Problematic 4-wire measurement setup
There are two mentions of the actual resistance measurements: 

“Figure 5 shows the temperature dependence of the resistivity of sample 2 (4.8 x 10.1 x 1.2mm) measured at 30 mA by the four-probe method. ” [https://arxiv.org/abs/2307.12037]
And – 
“4-point probe measurement was performed with 4 four pogo test probes (YoungJinSa, Inc., Korea) insulated from each other and arrayed in one line with the same distance (1.2mm). “ [https://arxiv.org/abs/2307.12008]

The geometry of the sample is a rectangle and using the 4-wire setup is problematic. Additionally, making physical contacts without any metallic coating (just by “pogo probes”) is very difficult. 

Further more, as stated: 
“Also, a thin film of LK-99 was fabricated on the precision glass plate by a thermal vapor deposition process (UNIVAC, Korea). ”

Creating a thin film sample that preserves the same superconducting properties as the bulk material is a huge task that takes many trials and a long time. No technical details were given for the thin film deposition (temperature, pressure, gases, annealing process, target material, etc.) or its properties.

Transition to the superconducting state is too sharp

As the authors mention in https://arxiv.org/abs/2307.12008:
“Moreover, since LK-99 has a polycrystalline morphology shown in Figure 2, the non-uniform resistivity of the bulk samples can be explained as inter-grain boundaries, intergranular vortex flow, free vortex flow(18-20) of polycrystalline superconducting phase. ”

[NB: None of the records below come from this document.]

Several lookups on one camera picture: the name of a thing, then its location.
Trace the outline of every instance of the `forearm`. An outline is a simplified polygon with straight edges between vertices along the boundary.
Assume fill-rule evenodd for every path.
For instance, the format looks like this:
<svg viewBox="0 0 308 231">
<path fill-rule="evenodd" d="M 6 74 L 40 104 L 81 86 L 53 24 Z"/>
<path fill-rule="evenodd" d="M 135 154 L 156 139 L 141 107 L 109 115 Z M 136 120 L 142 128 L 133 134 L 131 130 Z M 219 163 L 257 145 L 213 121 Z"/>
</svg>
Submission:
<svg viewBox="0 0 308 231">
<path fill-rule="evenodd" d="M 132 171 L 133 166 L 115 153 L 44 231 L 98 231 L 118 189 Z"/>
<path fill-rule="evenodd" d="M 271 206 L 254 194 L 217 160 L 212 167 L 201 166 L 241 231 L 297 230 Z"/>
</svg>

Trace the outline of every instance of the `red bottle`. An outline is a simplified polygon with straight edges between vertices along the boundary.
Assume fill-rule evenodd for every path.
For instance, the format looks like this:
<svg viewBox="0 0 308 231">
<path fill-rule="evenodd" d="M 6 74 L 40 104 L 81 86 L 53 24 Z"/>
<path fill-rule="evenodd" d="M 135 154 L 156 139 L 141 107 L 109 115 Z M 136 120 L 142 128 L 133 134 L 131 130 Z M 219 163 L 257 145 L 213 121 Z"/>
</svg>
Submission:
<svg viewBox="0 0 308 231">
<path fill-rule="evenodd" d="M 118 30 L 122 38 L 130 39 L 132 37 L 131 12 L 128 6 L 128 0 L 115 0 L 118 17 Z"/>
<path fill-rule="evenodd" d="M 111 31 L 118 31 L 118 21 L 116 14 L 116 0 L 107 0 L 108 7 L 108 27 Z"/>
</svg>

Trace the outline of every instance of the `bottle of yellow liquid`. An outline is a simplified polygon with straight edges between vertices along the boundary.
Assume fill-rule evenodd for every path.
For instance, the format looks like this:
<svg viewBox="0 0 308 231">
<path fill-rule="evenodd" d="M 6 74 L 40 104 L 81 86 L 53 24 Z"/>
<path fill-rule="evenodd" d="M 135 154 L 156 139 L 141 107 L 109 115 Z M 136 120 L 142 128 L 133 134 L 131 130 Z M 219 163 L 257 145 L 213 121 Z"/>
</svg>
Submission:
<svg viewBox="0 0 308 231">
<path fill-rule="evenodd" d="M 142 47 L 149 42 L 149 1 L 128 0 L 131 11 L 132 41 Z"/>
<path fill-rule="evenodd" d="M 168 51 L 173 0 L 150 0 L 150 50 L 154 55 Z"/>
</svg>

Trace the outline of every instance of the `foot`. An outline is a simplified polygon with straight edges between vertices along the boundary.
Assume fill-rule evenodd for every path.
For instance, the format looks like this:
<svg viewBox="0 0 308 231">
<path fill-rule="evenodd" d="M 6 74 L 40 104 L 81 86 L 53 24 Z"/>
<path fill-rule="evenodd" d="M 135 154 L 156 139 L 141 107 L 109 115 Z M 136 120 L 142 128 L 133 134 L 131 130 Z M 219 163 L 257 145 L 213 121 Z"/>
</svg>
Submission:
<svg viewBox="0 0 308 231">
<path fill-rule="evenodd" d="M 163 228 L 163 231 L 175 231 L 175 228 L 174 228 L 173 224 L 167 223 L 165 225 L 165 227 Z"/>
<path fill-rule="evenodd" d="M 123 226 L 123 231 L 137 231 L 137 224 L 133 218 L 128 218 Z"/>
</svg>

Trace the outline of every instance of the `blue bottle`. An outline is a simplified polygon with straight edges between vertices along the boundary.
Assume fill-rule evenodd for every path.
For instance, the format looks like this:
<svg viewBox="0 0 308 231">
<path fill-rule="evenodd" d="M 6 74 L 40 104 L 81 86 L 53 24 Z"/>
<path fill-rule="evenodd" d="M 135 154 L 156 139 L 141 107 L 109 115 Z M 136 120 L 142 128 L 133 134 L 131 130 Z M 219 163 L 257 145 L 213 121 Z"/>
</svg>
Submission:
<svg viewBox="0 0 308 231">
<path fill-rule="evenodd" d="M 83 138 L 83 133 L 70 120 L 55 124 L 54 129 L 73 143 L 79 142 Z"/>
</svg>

The transition to the superconducting stage of a non-uniform, polycrystalline sample is expected to be gradual and span several degrees at best. The same goes from the critical current values across the bulk image which is highly affected by the different grains (doping) and the boundaries between them (angle, quality, etc.). Hence one might expect a gradual transition both in temperature and current. 

As an example, below is a typical transition curve of a bulk BSCCO superconductor. This is a highly homogenous sample. A new material is expected to have much worse homogeneity (wider transition):

A typical critical temperature measurement using 4-wire technique

Questionable flux pinning levitation video

Even more recently, a video showing an actual levitation, including what might be flux pinning, emerged online: 

https://twitter.com/Andercot/status/1687740396691185664?s=20


This video raises even more questions – 
The levitating sample is much smaller than the magnets. Assuming the magnets are uniformly magnetized, the magnetic field across most of the surface is uniform. A flux pinned superconductor that is much smaller than the lateral size of the magnet – will be able to freely move along identical field lines. See the video below.

A flux pinned SC moves freely across a single magnet


A complete locking in 3D, like seen in the published video, is expected only if the magnetic field is highly non-uniform in ALL directions (up-down AND lateral) on a length scale of the superconductor sample. This does not seem to be the case.